“No hay terapia ni cura para monstruos como tú. Eres maldad pura”.
Quizá de los eventos más crueles y trascendentales que se atraviesan en el desarrollo de una persona es el de la violación sexual cuando se es menor de edad y por tal condición expuesto a los abusos de adultos, que ejercen sobre él todo su poder dominante sin la más mínima oportunidad de autoampararse o de ser protegido por la familia o el Estado.
Aunque se tengan y promulguen normas domésticas o internacionales, propuestas para erradicar las oportunidades de abuso y la explotación sexual infantil en sus diferentes manifestaciones, se requiere de una conciencia social muy particular que obligue a la prevención, persecución del delito y protección de las víctimas. Sin embargo, el primer y fundamental paso está en reconocer la existencia del problema en el mismo entorno y sobre todo romper con ese silencio cómplice para delatar a los abusadores o sospechosos de la aberrante conducta a exponer.
Existen diversos componentes que favorecen este tipo de situaciones de abuso y explotación sexual infantil, destacándose entre los factores sociales la ignorancia del niño o niña como persona con derechos —dentro del contexto de dependencia del adulto responsable de su protección—, lo promovido desde los medios masivos de comunicación y redes sociales, la tolerancia social a la pornografía o prostitución infantil, costumbres culturales sobre el matrimonio prematuro, alcoholismo, drogadicción y/o pésimas relaciones familiares.

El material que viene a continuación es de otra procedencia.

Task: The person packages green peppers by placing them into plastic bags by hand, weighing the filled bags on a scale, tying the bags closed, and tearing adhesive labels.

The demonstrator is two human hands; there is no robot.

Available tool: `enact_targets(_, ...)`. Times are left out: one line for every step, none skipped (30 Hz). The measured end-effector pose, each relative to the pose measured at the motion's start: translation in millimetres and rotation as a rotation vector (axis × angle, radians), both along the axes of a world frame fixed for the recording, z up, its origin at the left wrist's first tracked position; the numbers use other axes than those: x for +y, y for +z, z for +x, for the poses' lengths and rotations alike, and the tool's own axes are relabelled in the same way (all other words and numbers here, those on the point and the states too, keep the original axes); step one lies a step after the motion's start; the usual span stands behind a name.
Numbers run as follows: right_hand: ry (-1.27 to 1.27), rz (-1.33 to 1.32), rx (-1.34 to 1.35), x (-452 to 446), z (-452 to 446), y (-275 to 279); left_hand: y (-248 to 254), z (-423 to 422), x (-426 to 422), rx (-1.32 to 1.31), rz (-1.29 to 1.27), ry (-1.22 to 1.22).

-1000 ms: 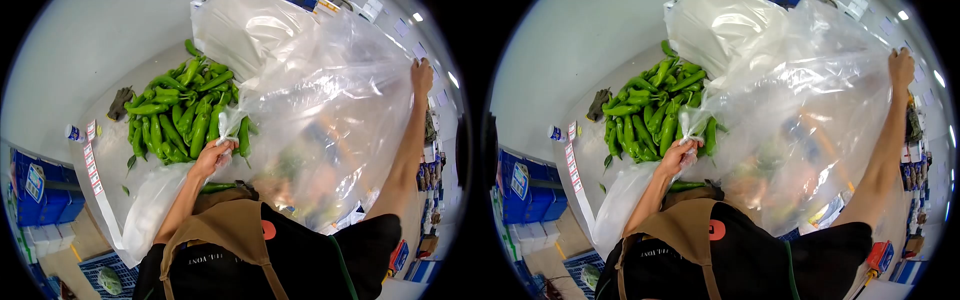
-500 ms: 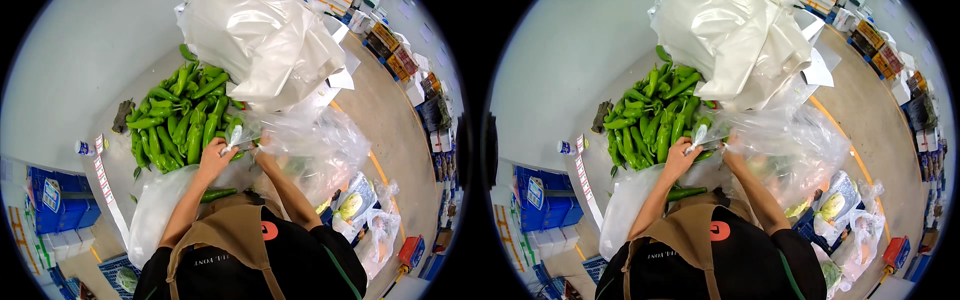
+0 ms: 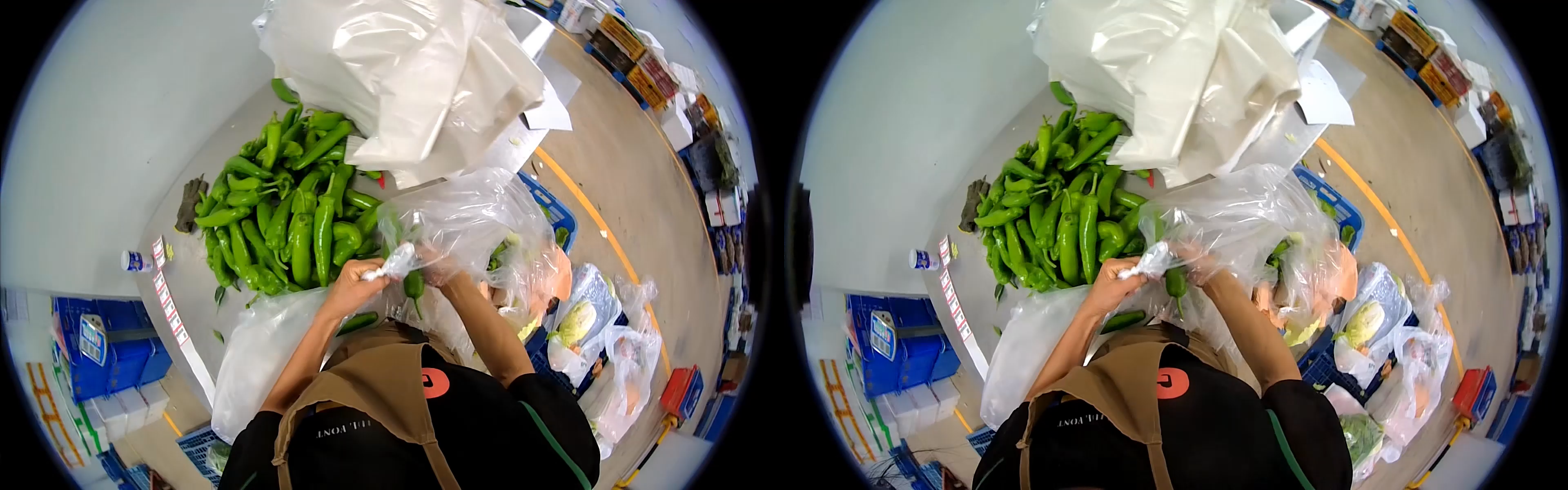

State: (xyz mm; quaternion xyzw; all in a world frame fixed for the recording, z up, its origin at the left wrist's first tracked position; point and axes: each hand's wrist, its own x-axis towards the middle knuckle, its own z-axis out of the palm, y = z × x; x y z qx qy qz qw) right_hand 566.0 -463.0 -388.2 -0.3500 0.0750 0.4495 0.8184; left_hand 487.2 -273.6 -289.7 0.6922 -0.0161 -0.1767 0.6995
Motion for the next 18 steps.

También los hay de carácter personal, como aquellos niños o niñas que presentan algún grado de discapacidad, aquellos que no gozan de vínculos afectivos seguros con sus cuidadores o que maduran en un ambiente de violencia de género, esos infantes desinformados sobre los riesgos de su sexualidad, que terminan siendo propensos a los ataques de los violadores y aquellos que por desidia en la familia crecen sin normas o reglas de comportamiento.
Pero en los agresores del mismo modo se van desarrollando patrones de identificación de su tendenciosa conducta, si se observa a quienes provienen de escenarios donde se ejerce o ejerció la violencia de género, de familias con historiales de maltrato físico, psicológico o sexual, consumidores de pornografía y trastornados psicopáticamente.
¿En que podría diferenciarse el ataque contra el menor si proviene de un sacerdote, un profesional de alta sociedad o un vulgar abusador, que se aprovechan o crean la oportunidad para dañar y satisfacer sus perversos instintos, si al final el resultado es el mismo —el inmenso e irreparable daño a la vida de esa personita que pudo haber tenido una mejor oportunidad para crecer y desarrollarse, acorde a un emotivo proyecto de vida—?
No hay excusas sociales, ni eximentes jurídicos con fuerza suficiente para establecer que la condena de un desalmado de estos tenga alguna consideración menor a la cadena perpetua, dentro de la tipificación del delito en la legislación colombiana, aunque la cárcel de por vida seguirá pareciendo laxa ante otras legislaciones que han establecido la pena de muerte para los autores de este tipo de crímenes, no sin antes haberles pasado por un plan piloto que debería implementarse a prima facie una vez el juicio lo declare culpable de violación o agresión a un menor, incluyendo la inyección de fármacos y, si es del caso recurrir a la castración química.
Es que si la amenaza de cárcel, la condena de por vida o el constreñimiento con la muerte no son suficientes para erradicar la perversa intencionalidad de los adultos abusivos, entonces ¿quién protegerá a nuestros niños?